Competing Interests: The authors have declared that no competing interest exists.

Figures

**Figure 1**
Establishment and characterization of *KIT*^V560D PDX models. **(A)** Schematic of PDX and PDC establishment. **(B)** Representative hematoxylin and eosin (H&E) staining and immunofluorescence staining of patient tumors and corresponding PDX model tumors. HMB-45 and Melan-A (both green), Ki-67 (red) and DAPI (blue). The scale bar is 100 μm. **(C)** Representative immunofluorescence staining of patient-derived tumor cells from *KIT*^V560D mutant melanoma PDX models are shown in the upper panel, and the *KIT* mutation status of the corresponding PDX-derived cells is shown in the bottom panel. HMB-45, Melan-A and S-100 (both green), and DAPI (blue). The scale bar is 100 μm.

**Figure 2**
*In vivo* evaluation of imatinib efficacy in *KIT*^V560D and *KIT*^K642E mutant PDX models. **(A-B)** Inhibition efficacy of imatinib in PDX models with *KIT*^V560D mutation (n= 5 mice per group). Imatinib, 50 mg/kg, tumor growth inhibition, TGI= 25.04%, P>0.05; imatinib, 100 mg/kg, TGI= 35.81%, P >0.05, Student's t-test. **(C-D)** Inhibition efficacy of imatinib in PDX models with *KIT*^K642E mutation (n=6 mice per group).
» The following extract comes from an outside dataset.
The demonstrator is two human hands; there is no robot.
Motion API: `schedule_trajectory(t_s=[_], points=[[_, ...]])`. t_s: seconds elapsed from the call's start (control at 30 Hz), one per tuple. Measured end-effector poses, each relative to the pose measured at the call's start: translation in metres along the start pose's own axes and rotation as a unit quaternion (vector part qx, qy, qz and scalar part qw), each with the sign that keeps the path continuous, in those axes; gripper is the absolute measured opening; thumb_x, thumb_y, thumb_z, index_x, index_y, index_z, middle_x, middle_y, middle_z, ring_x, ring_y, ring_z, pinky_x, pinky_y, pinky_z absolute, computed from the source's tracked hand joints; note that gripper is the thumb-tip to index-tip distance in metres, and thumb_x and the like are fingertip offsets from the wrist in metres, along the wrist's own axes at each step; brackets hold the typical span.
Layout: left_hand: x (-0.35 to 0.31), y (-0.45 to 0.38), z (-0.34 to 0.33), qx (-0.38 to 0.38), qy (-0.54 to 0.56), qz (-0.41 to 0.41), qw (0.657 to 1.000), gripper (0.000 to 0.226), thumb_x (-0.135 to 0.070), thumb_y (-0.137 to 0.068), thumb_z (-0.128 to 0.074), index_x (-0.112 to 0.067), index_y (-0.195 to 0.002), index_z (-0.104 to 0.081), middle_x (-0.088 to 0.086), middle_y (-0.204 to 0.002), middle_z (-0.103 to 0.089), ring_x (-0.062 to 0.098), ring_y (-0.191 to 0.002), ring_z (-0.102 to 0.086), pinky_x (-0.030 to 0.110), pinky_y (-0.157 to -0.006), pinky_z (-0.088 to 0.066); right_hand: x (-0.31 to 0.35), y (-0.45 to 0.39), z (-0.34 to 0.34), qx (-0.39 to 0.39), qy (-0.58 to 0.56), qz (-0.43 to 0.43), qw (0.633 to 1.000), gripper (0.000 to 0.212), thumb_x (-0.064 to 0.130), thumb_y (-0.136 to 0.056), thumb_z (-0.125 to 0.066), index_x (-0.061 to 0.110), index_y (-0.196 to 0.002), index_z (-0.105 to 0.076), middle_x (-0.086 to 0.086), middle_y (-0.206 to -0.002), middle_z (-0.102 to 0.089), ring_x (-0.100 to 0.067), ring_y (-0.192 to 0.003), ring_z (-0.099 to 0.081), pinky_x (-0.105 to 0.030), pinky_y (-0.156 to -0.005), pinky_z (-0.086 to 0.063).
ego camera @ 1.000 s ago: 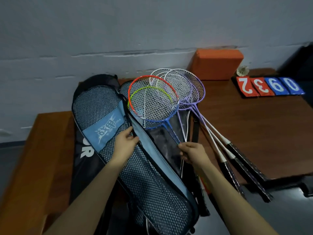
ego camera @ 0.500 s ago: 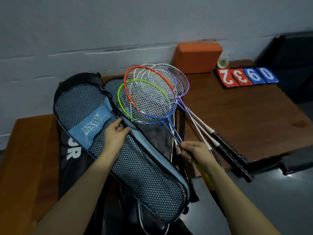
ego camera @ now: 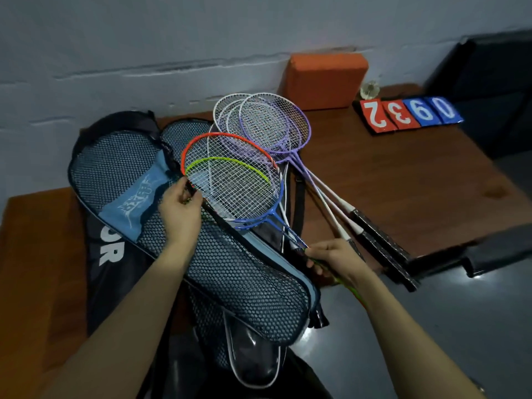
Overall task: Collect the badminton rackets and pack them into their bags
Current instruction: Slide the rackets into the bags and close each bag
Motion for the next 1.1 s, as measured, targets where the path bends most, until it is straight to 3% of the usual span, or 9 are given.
schedule_trajectory(t_s=[0.17, 0.3, 0.4, 0.47, 0.6, 0.77, 0.93, 1.1], points=[[-0.008, 0.005, -0.006, 0.007, -0.033, -0.03, 0.999, 0.045, -0.011, -0.086, -0.062, -0.011, -0.129, -0.051, 0.008, -0.128, -0.052, 0.01, -0.105, -0.052, 0.02, -0.096, -0.041, -0.004, -0.001, 0.001, 0.042, -0.025, -0.026, 0.998, 0.018, 0.006, -0.086, -0.062, 0.0, -0.069, -0.066, -0.004, -0.047, -0.057, -0.011, -0.034, -0.041, -0.016, -0.038, -0.03], [-0.013, 0.017, -0.014, 0.013, -0.061, -0.07, 0.996, 0.046, -0.007, -0.09, -0.054, -0.007, -0.135, -0.044, 0.006, -0.14, -0.036, 0.009, -0.115, -0.044, 0.002, -0.089, -0.036, -0.006, -0.006, -0.007, 0.087, -0.011, -0.035, 0.996, 0.018, 0.006, -0.084, -0.064, 0.001, -0.068, -0.067, -0.007, -0.048, -0.054, -0.013, -0.034, -0.04, -0.016, -0.037, -0.031], [-0.015, 0.021, -0.022, 0.005, -0.068, -0.081, 0.994, 0.046, -0.007, -0.092, -0.051, -0.008, -0.137, -0.042, 0.005, -0.145, -0.029, 0.008, -0.116, -0.043, 0.016, -0.095, -0.038, -0.011, -0.007, -0.013, 0.112, 0.013, -0.034, 0.993, 0.017, 0.008, -0.083, -0.066, 0.004, -0.067, -0.068, -0.008, -0.05, -0.054, -0.015, -0.036, -0.041, -0.017, -0.038, -0.032], [-0.014, 0.021, -0.023, -0.007, -0.065, -0.075, 0.995, 0.046, -0.006, -0.092, -0.051, -0.008, -0.137, -0.042, 0.005, -0.144, -0.03, 0.006, -0.11, -0.044, 0.015, -0.094, -0.038, -0.012, -0.006, -0.014, 0.103, 0.013, -0.023, 0.994, 0.013, 0.004, -0.083, -0.065, 0.009, -0.072, -0.07, -0.007, -0.053, -0.057, -0.013, -0.036, -0.043, -0.018, -0.037, -0.032], [-0.007, 0.016, -0.021, 0.02, -0.061, -0.053, 0.997, 0.05, -0.003, -0.089, -0.053, -0.01, -0.137, -0.042, 0.003, -0.144, -0.032, 0.005, -0.111, -0.044, 0.008, -0.089, -0.034, -0.01, -0.004, -0.012, 0.076, -0.053, -0.007, 0.996, 0.027, 0.003, -0.089, -0.058, 0.012, -0.114, -0.064, -0.011, -0.066, -0.061, -0.014, -0.043, -0.049, -0.019, -0.036, -0.034], [0.01, 0.008, -0.015, 0.085, -0.087, -0.006, 0.993, 0.06, -0.002, -0.086, -0.055, -0.014, -0.141, -0.036, 0.001, -0.151, -0.022, 0.013, -0.134, -0.028, 0.012, -0.096, -0.024, -0.011, -0.004, -0.009, 0.046, -0.056, -0.031, 0.997, 0.021, 0.004, -0.085, -0.061, 0.005, -0.105, -0.068, -0.013, -0.062, -0.061, -0.019, -0.042, -0.048, -0.019, -0.036, -0.033], [0.002, -0.004, -0.005, 0.055, -0.018, 0.0, 0.998, 0.06, 0.003, -0.086, -0.051, -0.017, -0.141, -0.036, -0.002, -0.153, -0.019, 0.011, -0.138, -0.022, 0.024, -0.11, -0.027, -0.011, 0.0, -0.006, 0.049, -0.018, -0.032, 0.998, 0.014, 0.004, -0.083, -0.061, 0.004, -0.091, -0.073, -0.014, -0.063, -0.057, -0.019, -0.043, -0.046, -0.021, -0.039, -0.032], [-0.007, -0.001, -0.012, 0.119, -0.062, -0.033, 0.99, 0.06, 0.008, -0.085, -0.048, -0.016, -0.139, -0.039, -0.004, -0.153, -0.021, 0.006, -0.137, -0.023, 0.013, -0.102, -0.022, -0.016, -0.001, -0.01, 0.094, -0.04, -0.043, 0.994, 0.016, 0.002, -0.083, -0.061, 0.001, -0.095, -0.072, -0.017, -0.066, -0.058, -0.022, -0.047, -0.05, -0.023, -0.044, -0.04]])
Point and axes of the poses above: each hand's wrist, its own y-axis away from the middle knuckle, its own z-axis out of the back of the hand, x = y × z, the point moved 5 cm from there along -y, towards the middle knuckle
Imatinib, 100 mg/kg, TGI = 35.81%, Student's t-test, P > 0.05.

**Figure 3**
*In vitro* drug efficacy evaluation using *KIT*^WT, *KIT*^V560D, *KIT*^K642E and *KIT*^D816V PDX-derived cells. **(A-D)** Dose-response curve of imatinib, dasatinib, axitinib, nilotinib, ponatinib, sorafenib, and sunitinib in 72-h proliferation assays with *KIT*^WT, *KIT*^V560D, *KIT*^K642E and *KIT*^D816V PDX-derived cells. **(E-F)** Immunoblot analysis of *KIT* signaling in *KIT*^WT, *KIT*^V560D, *KIT*^K642E and *KIT*^D816V PDX-derived cells treated with imatinib, dasatinib, or ponatinib for 2 hours.

**Figure 4**
*In vivo* drug efficacy evaluation in *KIT*^WT, *KIT*^V560D, *KIT*^K642E and *KIT*^D816V mutant PDX models. We administered imatinib (100 mg/kg), dasatinib (30 mg/kg) and ponatinib (30 mg/kg) to PDX mice daily for 28 days. Tumor volume and tumor weight were measured, and the results are summarized as the mean ± SEM (Student's t-test). Representative tumor images of these experiments (taken on day 28). **(A-C)** PDX-*KIT*^WT, treated with imatinib (TGI = 17.96%), dasatinib (TGI = 33.85%), and ponatinib (TGI= 33.26%), n = 6. **(D-F)** PDX with *KIT*^V560D mutation, treated with imatinib (TGI = 25.25%), dasatinib (TGI = 68.65%), and ponatinib (TGI = 78.33%), n = 6. **(G-I)** PDX with *KIT*^K642E mutation, treated with imatinib (TGI = 27.59%), dasatinib (TGI = 81.38%) and ponatinib (TGI = 83.66%), n = 5. **(J-L)** PDX with *KIT*^D816V mutation, treated with imatinib (TGI = 42.67%), dasatinib (TGI = 67.73%) and ponatinib (TGI = 99.95%), n = 5 *, P < 0.05; **, P < 0.01; ***, P < 0.001; ****, P < 0.0001; ns, not significant; n indicates the number of tumors per arm.

**Figure 5**
Inhibitory efficacy of ponatinib in PDX with *KIT*^D816V mutation. **(A)** Immunoblot analysis of *KIT* signaling in tumors after 28 days of treatment with imatinib, dasatinib and ponatinib. **(B)** Scoring of Ki-67 staining is summarized as the mean ± SEM. Student's t-test, **, P < 0.01; ***, P< 0.001. **(C)** Scoring of TUNEL staining is summarized as the mean ± SEM. Student's t-test, ***, P < 0.001. **(D)** Representative Ki-67 staining in tumors after 28 days treatment with imatinib, dasatinib and ponatinib. Scale bar, 50μm. (E) Representative TUNEL staining in tumors after 28 days of treatment with imatinib, dasatinib and ponatinib. Scale bar, 50μm.

**Figure 6**
RNA-sequencing in tumors of PDX-*KIT^K642E* after 28 days of treatment with imatinib (n = 3) and ponatinib (n = 3). **(A)** Heatmap of differential expressed genes between the imatinib-treated group and ponatinib-treated group. **(B)** KEGG analysis showed that the ECM-receptor interaction pathway was the most significantly downregulated pathway in ponatinib-treated tumors compared with imatinib-treated tumors.

**Figure 7**
Molecular dynamic simulations of *KIT*^WT/ *KIT*^D816V-ponatinib interactions. **(A)** RMSD of *KIT*^WT/ *KIT*^D816V-imatinib complexes along 100 ns of MD simulations. **(B)** RMSD of *KIT*^WT/ *KIT*^D816V-ponatinib complexes along 100 ns of MD simulations.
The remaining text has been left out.